Gedung Wu Chan Institute of Virology, sangat luas. Sebagai laboratorium biosafety level empat pertama yang didirikan di China daratan, tentu semua tahu kualitas mereka bukan abal-abal. Bila sampai ada kejadian hewan percobaan mereka hilang, tentu suatu hal yang sangat mustahil.

Sejak berdiri tahun 1956, sampai mereka mendapat kepercayaan dari luar negeri untuk menjadi salah satu laboratorium rujukan untuk bidang yang tidak biasa ini, tidak pernah ada catatan buruk tentang kinerja mereka. Semua staf adalah lulusan terbaik dari penjuru Negeri Tirai Bambu. Tidak sedikit yang juga mendapat beasiswa dari berbagai universitas terbaik dunia. Salah satunya James. Kawan-kawannya mungkin lupa nama aslinya, sejak dia mengidolakan tokoh James Bond, semua kawan memanggilnya James. Dia sangat terobsesi pada tokoh penuh pesona yang sangat pandai memikat wanita itu.

“Ada apa sebenarnya James?” tanya Chen mulai tidak sabar.

James seperti mengabaikan Chen yang mulai gelisah. Mata temannya itu tidak lepas dari layar komputer di depannya. Chen tidak tahu apa yang James cari sebenarnya. Layar itu hanya menampilkan sederet angka dan aksara yang tidak semua orang paham. Itu adalah salah satu kelebihan James, bisa membaca bahasa komputer. Tidak heran dia selalu menjadi mahasiswa favorit para dosen karena kecerdasanya.

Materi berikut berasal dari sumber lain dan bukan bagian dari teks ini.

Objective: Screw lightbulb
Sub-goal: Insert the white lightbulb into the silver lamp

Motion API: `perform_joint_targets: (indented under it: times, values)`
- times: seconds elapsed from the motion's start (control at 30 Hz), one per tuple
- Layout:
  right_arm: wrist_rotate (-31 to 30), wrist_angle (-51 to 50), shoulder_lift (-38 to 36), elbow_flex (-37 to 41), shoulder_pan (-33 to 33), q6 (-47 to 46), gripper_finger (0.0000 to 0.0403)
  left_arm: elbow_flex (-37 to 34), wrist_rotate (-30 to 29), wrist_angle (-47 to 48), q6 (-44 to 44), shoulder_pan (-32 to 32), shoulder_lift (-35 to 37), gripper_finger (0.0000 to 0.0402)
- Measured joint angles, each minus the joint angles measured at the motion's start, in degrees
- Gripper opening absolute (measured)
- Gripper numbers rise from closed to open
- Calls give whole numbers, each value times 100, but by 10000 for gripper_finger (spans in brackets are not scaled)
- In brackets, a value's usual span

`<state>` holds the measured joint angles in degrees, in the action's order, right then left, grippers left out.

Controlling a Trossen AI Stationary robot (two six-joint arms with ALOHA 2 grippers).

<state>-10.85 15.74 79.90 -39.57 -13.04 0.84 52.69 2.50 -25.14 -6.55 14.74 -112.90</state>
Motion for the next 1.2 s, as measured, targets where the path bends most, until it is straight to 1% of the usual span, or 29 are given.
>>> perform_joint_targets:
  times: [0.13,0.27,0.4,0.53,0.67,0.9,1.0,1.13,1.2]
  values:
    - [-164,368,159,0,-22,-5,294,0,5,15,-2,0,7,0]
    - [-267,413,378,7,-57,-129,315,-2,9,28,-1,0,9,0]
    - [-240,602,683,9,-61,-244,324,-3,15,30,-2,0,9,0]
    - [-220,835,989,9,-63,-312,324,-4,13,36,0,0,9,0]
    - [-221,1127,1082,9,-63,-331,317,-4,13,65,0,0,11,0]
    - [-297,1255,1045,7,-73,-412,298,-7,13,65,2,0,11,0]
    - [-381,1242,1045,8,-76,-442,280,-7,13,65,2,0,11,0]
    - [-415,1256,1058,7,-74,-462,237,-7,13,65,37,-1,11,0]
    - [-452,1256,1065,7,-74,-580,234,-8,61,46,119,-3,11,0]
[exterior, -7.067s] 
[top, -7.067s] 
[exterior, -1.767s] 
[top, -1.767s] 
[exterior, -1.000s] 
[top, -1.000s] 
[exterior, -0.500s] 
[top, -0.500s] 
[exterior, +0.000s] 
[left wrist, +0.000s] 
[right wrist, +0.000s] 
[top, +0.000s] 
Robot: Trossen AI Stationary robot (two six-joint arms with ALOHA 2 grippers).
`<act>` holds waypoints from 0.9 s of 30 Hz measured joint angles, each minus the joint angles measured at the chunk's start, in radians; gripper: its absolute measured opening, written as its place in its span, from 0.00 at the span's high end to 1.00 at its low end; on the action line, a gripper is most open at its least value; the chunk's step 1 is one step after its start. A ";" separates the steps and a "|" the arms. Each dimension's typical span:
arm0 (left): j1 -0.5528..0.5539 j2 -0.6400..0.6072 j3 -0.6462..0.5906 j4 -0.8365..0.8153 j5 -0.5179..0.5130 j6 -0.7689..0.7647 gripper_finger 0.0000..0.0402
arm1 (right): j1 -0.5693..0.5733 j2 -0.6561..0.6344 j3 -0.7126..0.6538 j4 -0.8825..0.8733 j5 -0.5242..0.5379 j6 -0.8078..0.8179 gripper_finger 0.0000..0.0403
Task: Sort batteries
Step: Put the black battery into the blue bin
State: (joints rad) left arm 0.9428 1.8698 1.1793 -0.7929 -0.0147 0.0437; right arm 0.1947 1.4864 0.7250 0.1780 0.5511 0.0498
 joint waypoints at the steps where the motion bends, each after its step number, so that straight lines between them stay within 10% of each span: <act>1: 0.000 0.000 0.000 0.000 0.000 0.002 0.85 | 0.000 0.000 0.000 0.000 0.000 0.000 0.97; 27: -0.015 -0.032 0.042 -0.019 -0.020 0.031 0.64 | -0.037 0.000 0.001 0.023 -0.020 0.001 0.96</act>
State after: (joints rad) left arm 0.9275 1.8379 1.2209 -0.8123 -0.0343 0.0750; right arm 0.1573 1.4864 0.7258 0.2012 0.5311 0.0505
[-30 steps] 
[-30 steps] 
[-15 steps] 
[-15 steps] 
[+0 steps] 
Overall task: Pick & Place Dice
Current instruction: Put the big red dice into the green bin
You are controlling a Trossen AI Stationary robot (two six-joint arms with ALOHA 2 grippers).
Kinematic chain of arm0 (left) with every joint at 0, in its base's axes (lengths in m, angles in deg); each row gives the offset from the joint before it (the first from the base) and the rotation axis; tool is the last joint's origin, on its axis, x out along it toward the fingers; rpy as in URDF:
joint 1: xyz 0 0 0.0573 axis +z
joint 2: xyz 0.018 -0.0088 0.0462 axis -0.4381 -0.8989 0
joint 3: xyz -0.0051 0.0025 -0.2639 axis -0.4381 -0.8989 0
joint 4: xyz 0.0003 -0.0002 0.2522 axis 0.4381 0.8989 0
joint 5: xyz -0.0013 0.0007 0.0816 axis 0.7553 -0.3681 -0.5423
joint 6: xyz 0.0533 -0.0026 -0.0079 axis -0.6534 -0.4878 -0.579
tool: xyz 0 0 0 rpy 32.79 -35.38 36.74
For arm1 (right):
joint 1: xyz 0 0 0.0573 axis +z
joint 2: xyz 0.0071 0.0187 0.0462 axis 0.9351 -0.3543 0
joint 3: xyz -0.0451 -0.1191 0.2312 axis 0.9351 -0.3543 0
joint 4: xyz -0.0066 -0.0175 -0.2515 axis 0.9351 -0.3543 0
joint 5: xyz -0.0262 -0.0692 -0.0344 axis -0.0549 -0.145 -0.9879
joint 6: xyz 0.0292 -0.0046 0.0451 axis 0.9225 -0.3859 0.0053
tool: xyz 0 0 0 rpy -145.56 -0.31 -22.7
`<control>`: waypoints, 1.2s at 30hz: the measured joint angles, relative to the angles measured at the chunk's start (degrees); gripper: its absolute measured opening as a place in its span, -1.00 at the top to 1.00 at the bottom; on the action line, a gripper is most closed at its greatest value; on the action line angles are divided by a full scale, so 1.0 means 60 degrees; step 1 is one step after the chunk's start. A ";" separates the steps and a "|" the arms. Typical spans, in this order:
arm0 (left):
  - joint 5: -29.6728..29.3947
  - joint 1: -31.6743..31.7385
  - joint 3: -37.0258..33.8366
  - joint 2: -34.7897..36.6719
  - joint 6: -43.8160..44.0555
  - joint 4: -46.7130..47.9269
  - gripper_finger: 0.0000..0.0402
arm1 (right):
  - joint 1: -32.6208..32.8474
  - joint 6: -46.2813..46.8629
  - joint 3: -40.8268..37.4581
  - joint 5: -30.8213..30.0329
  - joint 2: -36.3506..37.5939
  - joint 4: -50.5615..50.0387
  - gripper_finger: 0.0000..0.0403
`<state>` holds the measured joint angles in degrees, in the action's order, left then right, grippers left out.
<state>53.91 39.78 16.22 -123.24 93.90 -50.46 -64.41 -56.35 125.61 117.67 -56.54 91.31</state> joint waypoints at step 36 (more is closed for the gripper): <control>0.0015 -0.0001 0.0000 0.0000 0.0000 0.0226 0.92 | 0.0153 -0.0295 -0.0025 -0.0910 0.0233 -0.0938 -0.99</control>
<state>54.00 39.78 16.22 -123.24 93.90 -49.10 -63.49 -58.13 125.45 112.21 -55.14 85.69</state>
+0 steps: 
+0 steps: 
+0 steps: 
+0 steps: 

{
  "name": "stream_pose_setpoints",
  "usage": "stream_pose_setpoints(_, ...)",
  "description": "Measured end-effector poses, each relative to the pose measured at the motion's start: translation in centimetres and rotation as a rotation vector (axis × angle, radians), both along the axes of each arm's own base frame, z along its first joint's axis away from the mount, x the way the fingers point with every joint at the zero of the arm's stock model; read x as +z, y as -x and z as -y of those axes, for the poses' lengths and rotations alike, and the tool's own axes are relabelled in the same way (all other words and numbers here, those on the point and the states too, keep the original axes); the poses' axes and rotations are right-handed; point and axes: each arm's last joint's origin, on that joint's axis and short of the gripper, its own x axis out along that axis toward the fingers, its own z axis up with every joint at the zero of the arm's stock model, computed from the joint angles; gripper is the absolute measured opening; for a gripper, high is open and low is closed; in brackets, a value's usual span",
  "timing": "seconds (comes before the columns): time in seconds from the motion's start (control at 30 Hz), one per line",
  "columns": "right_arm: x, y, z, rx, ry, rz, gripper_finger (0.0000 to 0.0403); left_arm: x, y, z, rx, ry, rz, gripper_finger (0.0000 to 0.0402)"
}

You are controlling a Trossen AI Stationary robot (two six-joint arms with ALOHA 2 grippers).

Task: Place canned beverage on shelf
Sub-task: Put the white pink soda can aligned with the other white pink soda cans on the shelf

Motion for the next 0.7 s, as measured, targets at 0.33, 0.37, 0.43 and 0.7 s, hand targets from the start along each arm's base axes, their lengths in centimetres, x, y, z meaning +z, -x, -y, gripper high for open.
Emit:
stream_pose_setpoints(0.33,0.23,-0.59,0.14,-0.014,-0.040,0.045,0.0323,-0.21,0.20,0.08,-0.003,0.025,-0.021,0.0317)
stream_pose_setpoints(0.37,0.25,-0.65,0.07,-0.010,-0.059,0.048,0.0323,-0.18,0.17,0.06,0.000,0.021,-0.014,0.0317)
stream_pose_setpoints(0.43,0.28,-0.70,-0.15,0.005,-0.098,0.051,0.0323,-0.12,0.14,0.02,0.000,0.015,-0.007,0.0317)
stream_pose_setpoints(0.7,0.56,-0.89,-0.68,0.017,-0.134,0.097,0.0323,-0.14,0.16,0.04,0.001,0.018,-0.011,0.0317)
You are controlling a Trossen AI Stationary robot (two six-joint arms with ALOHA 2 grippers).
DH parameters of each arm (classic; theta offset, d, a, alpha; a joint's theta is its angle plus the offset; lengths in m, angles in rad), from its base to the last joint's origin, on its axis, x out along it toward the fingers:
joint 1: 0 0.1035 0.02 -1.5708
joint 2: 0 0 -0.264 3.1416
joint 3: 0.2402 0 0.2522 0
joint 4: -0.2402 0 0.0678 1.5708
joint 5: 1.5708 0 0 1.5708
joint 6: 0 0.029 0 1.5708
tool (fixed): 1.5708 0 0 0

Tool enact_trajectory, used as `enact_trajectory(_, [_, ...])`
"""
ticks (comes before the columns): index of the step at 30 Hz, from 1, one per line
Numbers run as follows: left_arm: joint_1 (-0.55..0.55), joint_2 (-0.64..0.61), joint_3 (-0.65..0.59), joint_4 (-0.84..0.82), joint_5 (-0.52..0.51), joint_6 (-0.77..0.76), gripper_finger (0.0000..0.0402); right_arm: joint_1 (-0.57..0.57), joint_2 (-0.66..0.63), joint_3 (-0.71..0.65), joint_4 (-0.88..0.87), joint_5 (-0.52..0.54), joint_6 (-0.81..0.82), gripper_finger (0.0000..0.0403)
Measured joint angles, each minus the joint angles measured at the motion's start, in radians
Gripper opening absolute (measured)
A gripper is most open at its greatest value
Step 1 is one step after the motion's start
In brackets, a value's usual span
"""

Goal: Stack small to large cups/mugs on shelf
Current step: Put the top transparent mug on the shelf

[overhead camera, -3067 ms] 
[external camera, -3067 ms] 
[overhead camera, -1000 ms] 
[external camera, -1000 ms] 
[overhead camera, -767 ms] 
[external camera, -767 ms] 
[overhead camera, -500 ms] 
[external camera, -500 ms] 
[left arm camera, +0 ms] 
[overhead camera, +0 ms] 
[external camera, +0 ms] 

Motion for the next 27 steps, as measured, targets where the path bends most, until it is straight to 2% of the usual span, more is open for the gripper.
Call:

“James ... Hari ini aku ada janji acara untuk memperingati kematian kakekku. Keluargaku sudah menunggu di rumah. Aku harus segera pulang ke Hainan agar tidak terlambat, kalau aku tidak dibutuhkan di sini, boleh aku pulang?” Chen sedikit kesal karena rencananya berantakan.

James menoleh, memandang tajam pemuda yang tingginya tidak lebih dari bahunya itu.

“Telepon keluargamu, katakan kau tidak jadi pulang ke Hainan.” James menatap tajam Chen tanpa berkedip.

“Maksudmu? Sebenarnya ada apa, James? Katakan masalahnya, biar aku cepat menyelesaikan semua dan bisa segera pulang” Chen bertambah kesal karena James tidak segera mengatakan masalah mereka.

Suara pintu otomatis terbuka, Chou masuk sambil membawa rekaman yang James minta.

“Ini dari keamanan, seperti yang kau minta. 48 jam terakhir.” Chou meletakkan CD di meja James.

Chen menatap penuh tanda tanya pada Chou. Teman seangkatan semasa kuliah dulu itu memberi isyarat dengan gelengan kepala agar Chen tidak banyak bicara dulu.

“Angel mana?” Chou menyisir seluruh sudut ruangan dan tidak menemukan gadis pujaannya itu.

“James menyuruhnya keluar,” ujar Chen tanpa basa-basi.

“Kenapa?” tanya Chou sambil mengernyitkan dahinya.

Chen mengangkat bahu sambil berjalan ke arah pintu.

“Chen, jangan pergi dulu. Profesor Lim sebentar lagi datang,” panggil James.

“Aku hanya mau ke toilet! Aku tidak akan kabur!” jawab Chen emosi.

“Ada apa ini?” Tiba-tiba suara penuh wibawa Profesor Lim mengagetkan semua.

“Chen mau pergi, Prof. Saya mencegahnya,” adu James.

“Saya cuma mau ke toilet, Prof,” sanggah Chen.

Profesor yang sudah memasuki usia pensiun itu memandang kedua mahasiswa terbaiknya itu dengan mata menyipit.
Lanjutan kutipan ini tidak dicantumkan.